*Working data*.

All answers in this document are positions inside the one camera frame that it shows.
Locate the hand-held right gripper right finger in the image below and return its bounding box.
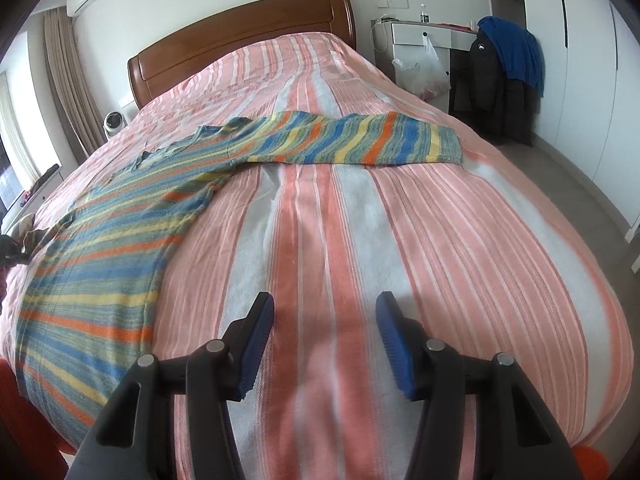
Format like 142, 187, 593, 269
375, 291, 586, 480

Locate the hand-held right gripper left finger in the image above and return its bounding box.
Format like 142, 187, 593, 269
70, 291, 276, 480

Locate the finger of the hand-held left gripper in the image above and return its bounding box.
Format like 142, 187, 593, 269
0, 235, 29, 267

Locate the multicolour striped knit sweater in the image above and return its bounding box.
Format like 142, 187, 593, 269
15, 110, 463, 436

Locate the beige chair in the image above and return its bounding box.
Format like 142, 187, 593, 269
12, 214, 37, 241

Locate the white window bench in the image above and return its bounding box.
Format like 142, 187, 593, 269
0, 160, 66, 231

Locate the window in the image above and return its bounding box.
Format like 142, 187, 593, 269
0, 130, 23, 211

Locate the white sheer curtain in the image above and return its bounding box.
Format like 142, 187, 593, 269
0, 70, 42, 186

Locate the bed with pink striped cover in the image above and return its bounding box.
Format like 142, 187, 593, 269
0, 32, 633, 480

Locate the red cloth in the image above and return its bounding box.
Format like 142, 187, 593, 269
0, 355, 68, 468

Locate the small white fan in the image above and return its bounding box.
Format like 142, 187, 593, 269
102, 111, 128, 141

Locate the brown curtain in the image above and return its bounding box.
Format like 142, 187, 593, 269
42, 10, 108, 161

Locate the clear plastic bag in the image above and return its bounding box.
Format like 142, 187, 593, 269
391, 35, 453, 102

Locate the black puffer jacket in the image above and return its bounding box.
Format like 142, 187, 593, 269
467, 27, 535, 147

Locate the wooden headboard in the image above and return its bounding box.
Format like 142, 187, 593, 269
127, 0, 357, 111

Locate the white desk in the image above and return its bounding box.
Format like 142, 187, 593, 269
371, 17, 481, 116

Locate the blue garment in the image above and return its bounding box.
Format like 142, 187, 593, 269
477, 16, 545, 98

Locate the white wardrobe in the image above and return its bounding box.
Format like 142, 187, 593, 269
482, 0, 640, 241

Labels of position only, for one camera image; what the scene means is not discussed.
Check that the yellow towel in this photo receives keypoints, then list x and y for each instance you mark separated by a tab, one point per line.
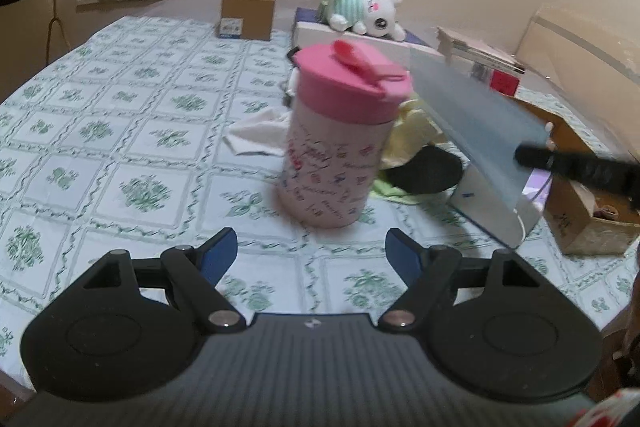
410	132

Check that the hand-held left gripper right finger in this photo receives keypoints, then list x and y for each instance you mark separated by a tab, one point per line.
400	257

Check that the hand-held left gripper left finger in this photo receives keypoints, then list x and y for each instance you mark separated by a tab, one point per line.
222	257

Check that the lavender tissue box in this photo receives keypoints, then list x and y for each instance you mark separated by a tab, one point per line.
475	132

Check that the green floral bedsheet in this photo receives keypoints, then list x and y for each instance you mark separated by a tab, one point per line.
125	132

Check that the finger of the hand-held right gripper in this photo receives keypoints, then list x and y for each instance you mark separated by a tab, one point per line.
575	169

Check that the small closed cardboard box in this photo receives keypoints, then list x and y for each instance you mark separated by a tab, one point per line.
255	14

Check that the pink lid printed tumbler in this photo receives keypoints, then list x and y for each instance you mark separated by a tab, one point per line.
330	157

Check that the pink cover book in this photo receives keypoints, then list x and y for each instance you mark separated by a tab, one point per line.
475	47

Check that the green cloth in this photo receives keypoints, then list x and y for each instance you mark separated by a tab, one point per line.
390	191

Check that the flat white blue box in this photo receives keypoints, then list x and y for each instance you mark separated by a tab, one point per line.
310	34

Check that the small blue white box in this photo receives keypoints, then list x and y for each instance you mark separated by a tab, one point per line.
231	29

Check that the red patterned clothing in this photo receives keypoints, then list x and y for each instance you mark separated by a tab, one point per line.
610	412

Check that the flat white cloth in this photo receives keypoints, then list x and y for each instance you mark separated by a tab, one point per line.
255	132

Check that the plastic wrapped headboard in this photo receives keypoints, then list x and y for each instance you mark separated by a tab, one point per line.
590	52

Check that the round black cloth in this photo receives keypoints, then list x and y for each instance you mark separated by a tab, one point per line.
425	172

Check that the white plush toy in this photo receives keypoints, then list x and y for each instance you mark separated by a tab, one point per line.
372	9

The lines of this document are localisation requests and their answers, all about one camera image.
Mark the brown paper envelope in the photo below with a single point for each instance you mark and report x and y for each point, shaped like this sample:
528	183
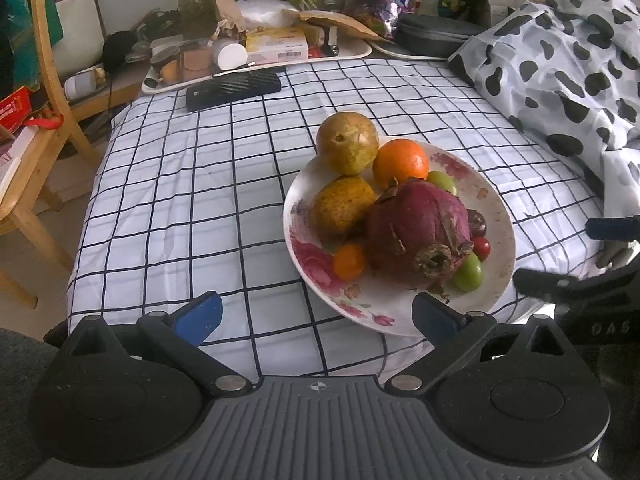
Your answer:
345	22

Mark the red cherry tomato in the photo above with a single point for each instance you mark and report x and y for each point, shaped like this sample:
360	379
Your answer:
482	248

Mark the brown passion fruit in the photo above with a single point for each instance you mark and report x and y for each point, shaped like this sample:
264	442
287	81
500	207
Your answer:
476	222

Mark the white black-checked cloth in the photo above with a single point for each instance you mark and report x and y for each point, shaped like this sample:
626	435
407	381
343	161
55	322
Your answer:
200	200

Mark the red ribbon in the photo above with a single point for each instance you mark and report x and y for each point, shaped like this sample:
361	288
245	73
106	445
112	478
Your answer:
45	122

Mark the white floral plate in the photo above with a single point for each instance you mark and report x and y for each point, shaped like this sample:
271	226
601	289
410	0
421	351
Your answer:
495	240

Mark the red dragon fruit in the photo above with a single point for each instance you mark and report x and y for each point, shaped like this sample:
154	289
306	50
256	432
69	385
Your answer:
420	222

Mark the white plastic bottle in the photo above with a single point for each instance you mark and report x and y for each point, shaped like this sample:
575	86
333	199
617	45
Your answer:
80	85

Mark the yellow cardboard box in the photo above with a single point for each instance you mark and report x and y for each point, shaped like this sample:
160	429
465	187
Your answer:
277	42

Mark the white pill bottle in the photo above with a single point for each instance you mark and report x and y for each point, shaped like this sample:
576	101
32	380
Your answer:
230	56

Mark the small orange kumquat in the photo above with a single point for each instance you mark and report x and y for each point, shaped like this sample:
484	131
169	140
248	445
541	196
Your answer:
349	261

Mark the wooden chair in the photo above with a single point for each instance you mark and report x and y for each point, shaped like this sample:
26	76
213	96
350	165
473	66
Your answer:
47	60

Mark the white canvas bag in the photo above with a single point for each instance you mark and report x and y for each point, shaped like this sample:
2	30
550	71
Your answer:
80	30

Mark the crumpled brown paper bag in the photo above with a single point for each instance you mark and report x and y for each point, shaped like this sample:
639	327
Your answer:
225	10

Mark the cow-print blanket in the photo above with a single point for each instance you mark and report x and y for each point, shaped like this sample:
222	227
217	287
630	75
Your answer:
550	75

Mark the teal bag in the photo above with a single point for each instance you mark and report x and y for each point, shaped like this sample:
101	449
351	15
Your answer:
30	15

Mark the black ribbed device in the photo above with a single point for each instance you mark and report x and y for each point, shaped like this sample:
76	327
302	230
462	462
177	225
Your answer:
232	91

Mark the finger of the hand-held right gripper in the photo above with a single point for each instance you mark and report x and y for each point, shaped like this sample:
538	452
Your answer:
612	228
545	282

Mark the white plastic bag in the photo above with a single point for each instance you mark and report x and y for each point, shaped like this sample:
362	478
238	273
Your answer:
265	10

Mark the brown round fruit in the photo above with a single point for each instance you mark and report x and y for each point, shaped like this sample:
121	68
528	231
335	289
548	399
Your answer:
347	142

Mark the bumpy yellow fruit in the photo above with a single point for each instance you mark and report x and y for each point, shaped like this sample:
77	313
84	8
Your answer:
342	207

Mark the white tray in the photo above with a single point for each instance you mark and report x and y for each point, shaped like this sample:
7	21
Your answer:
395	52
160	82

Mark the red box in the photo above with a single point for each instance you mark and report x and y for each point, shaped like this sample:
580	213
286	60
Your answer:
12	110

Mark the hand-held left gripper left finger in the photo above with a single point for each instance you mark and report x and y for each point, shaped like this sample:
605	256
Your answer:
199	317

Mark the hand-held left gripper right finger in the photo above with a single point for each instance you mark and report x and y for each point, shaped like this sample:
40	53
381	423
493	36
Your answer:
434	321

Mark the grey zip case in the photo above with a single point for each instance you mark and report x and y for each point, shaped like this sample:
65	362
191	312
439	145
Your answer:
440	35

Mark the black round object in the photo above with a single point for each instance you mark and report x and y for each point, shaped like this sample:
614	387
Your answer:
120	49

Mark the white charger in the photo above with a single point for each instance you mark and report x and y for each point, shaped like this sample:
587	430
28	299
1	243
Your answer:
328	37

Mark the large orange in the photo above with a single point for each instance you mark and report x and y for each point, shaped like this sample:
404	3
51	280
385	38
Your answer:
400	162

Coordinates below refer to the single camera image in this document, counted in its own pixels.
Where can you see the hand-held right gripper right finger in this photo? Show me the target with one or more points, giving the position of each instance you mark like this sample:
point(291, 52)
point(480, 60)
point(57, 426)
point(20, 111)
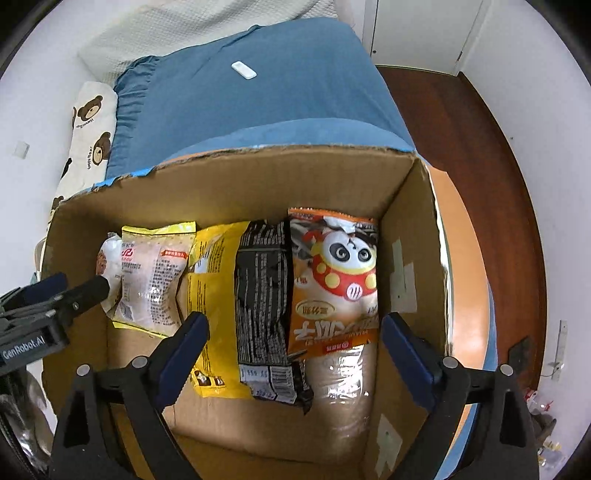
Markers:
point(408, 360)

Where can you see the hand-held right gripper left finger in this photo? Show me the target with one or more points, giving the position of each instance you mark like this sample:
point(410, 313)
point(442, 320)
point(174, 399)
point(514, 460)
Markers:
point(184, 355)

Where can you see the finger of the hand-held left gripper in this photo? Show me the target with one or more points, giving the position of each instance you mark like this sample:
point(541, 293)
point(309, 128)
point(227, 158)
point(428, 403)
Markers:
point(44, 287)
point(85, 293)

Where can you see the white red-print snack packet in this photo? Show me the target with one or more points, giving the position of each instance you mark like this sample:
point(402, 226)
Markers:
point(105, 258)

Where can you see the yellow snack packet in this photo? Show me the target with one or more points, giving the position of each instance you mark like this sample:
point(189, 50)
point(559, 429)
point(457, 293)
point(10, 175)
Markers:
point(212, 314)

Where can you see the white cookie packet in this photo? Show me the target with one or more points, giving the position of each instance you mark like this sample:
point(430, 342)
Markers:
point(147, 277)

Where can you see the black snack packet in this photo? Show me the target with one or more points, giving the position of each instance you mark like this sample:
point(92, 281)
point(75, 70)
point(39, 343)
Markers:
point(263, 300)

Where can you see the orange panda snack packet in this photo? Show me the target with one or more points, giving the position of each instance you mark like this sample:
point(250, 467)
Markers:
point(341, 277)

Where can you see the cardboard box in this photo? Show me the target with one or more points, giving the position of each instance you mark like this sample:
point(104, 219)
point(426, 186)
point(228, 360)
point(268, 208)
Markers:
point(277, 184)

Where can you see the crinkled plastic bag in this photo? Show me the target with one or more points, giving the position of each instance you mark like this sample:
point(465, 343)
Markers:
point(21, 415)

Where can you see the clear plastic bag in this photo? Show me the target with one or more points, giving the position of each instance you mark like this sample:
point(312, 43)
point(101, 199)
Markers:
point(542, 424)

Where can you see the bear print pillow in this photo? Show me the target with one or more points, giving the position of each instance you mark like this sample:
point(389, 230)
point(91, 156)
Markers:
point(90, 134)

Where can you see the blue bed sheet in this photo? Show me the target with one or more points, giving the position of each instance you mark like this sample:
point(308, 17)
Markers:
point(277, 101)

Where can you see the white remote control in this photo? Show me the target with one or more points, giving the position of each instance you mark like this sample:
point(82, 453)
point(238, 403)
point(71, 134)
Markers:
point(243, 70)

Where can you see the white door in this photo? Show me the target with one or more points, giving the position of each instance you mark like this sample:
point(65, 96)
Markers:
point(415, 27)

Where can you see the white wall socket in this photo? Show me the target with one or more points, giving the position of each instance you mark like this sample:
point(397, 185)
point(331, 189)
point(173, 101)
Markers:
point(21, 149)

*The problem*. Your task is to copy each line of the data above that holds "striped".

*Task result*.
Locate the multicolour striped knit sweater in the image above and return its bounding box.
Locate the bed with pink striped cover in the image above and return its bounding box.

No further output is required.